Nenek berkata sambil mengacungkan kedua jempolnya ke udara. Dapat kulihat kebanggannya pada Bunda. Aku pun yang hanya mendengar cerita dari mulut Nenek merasa bangga, apa lagi yang melihat langsung kejadian itu.
"Keren sekali, Bunda! Tapi, iya, lho! Sekarang Endit jadi memiliki pertanyaan yang sama dengan Kakek dan Nenek. Bunda itu jagoan. Tapi, kenapa Bunda tak melawan sama sekali saat disakiti oleh Ayah?" Aku memberi tanggapan atas cerita Nenek tentang Bunda.
"Yah, mungkin ini juga salah Kakek. Ini salah kita, Bu." Kakek tiba-tiba bersuara.
"Hah! Maksud Kakek?" Aku terkejut dan menoleh ke arah Kakek yang sedang menunduk lemah.
"Selama ini Kakek dan Nenek telah memberi nasihat agar Nur selalu taat pada suami. Juga mengingatkan bahwa istri yang meninggal dalam ridho suami, balasannya adalah surga. Mungkin itu yang membuat Bundamu tak berani melawan Ayahmu. Dia hanya pasrah karena mengingat ucapan orang tuanya." Kakek berkata sambil menatapku.
"Bisa jadi. Akan tetapi, rasanya terlalu naif jika Nur tidak berani melawan hanya karena mengingat nasihat dari kita, Pak. Nenek rasa ada alasan yang lain." Nenek menyangkal pendapat Kakek.
"Maksud Ibu?" Kakek bertanya, sama sepertiku, tak paham dengan maksud ucapan Nenek tadi.

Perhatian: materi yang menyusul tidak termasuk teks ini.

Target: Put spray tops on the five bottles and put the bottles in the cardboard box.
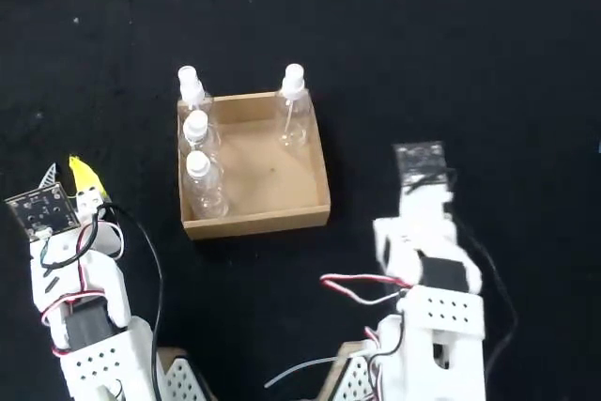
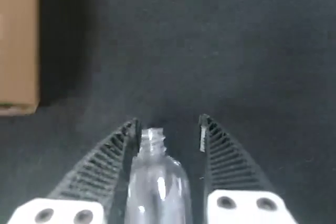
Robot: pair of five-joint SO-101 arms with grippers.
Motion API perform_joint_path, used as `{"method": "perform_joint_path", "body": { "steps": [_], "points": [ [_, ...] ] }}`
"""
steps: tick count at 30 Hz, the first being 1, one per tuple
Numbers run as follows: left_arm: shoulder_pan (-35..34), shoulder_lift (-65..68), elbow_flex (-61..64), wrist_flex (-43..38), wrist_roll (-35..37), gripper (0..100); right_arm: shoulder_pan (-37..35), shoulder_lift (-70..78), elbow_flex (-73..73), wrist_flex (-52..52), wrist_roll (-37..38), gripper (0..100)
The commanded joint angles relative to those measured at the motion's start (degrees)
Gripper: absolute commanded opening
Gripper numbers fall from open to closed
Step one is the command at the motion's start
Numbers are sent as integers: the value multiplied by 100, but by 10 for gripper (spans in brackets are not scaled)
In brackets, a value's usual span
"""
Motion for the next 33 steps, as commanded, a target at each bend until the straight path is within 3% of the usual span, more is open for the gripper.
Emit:
{"method": "perform_joint_path", "body": {
  "steps": [1,7,13,16,22,27,33],
  "points": [
    [13,-79,127,18,-44,64,563,-84,-523,-246,466,142],
    [13,-79,127,18,-44,64,747,-75,-1323,624,1196,155],
    [13,-79,127,44,-44,64,844,-75,-2026,1697,1407,295],
    [22,-79,127,53,-44,64,844,-48,-2668,2497,1512,277],
    [48,-79,127,53,-44,64,826,1305,-3530,3842,2673,275],
    [48,-79,127,53,-44,64,387,2905,-4189,4554,3209,284],
    [40,-79,127,44,-44,64,-273,3073,-4259,4545,3112,371]
  ]
}}
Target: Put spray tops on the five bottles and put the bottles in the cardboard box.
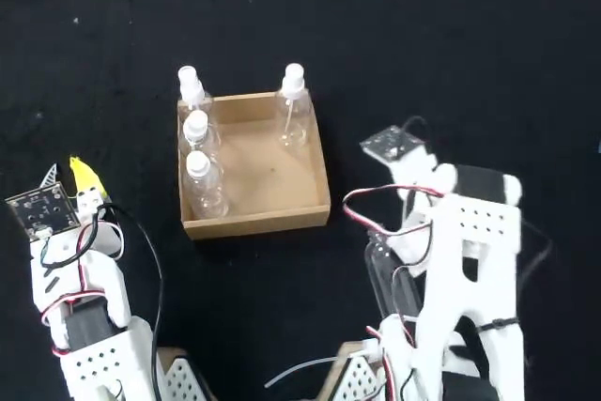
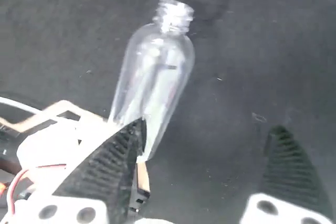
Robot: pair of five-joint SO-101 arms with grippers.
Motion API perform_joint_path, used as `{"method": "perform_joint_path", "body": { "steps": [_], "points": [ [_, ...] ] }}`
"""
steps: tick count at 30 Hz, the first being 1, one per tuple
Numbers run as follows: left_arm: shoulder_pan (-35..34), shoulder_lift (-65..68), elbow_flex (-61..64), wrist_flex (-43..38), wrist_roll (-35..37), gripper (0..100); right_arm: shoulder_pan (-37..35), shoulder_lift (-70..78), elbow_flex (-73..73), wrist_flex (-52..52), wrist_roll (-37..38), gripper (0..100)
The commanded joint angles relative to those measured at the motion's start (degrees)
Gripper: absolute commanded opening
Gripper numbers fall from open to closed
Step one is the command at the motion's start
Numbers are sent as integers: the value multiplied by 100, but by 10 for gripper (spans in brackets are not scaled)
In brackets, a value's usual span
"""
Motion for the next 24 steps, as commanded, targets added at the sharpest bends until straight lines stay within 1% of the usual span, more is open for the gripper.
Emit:
{"method": "perform_joint_path", "body": {
  "steps": [1,8,11,13,18,23,24],
  "points": [
    [31,-79,127,0,-44,64,-624,-84,-259,62,-202,371],
    [22,-79,127,-18,-44,64,-1714,-637,22,26,-1354,370],
    [22,-79,127,-18,-44,64,-1996,-681,444,-431,-1653,322],
    [22,-79,127,-9,-44,64,-1978,-673,813,-914,-1741,295],
    [22,-79,127,0,-44,64,-1969,-699,1569,-1618,-1758,292],
    [22,-79,127,9,-44,64,-1275,-681,1903,-2022,-1688,290],
    [22,-79,127,0,-44,64,-1116,-673,1947,-2048,-1574,290]
  ]
}}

"Yah, mengingat Ayah Endit dikenal sebagai orang pintar. Bisa saja kan dia memakai ilmunya untuk membuat anak kita itu tak berani melawan. Apalagi sekarang kita mencurigainya berteman dengan jin. Bahkan memiliki kamar khusus di rumah dinas Nur. Apa normal jika anak kita yang jagoan dan cerdas itu tak berani membela diri saat disakiti, Pak?"
Aku terkesiap mendengar penjelasan Nenek. Cukup masuk akal. Aku jadi mulai berpikir ke arah yang sama dengan yang sedang dipikirkan oleh Nenek.
"Kek, menurut Endit apa yang disampaikan Nenek benar. Bisa saja mengarah ke alasan itu. Endit saja yang hanya melihat, bukan mengalami siksaan dari Ayah, sangat marah dan sulit memaafkan apa yang telah Ayah lakukan pada Bunda. Sedangkan Bunda bisa selalu memaafkan Ayah. Biarpun Endit sudah berkali-kali mengingatkan Bunda agar tak usah memaafkan Ayah."
Aku tekankan kembali apa yang telah kuamati selama ini pada Kakek. Memang tak masuk akal menyaksikan semua kebesaran hati yang Bunda miliki. Rela memaafkan begitu saja pada orang yang telah menyakitinya.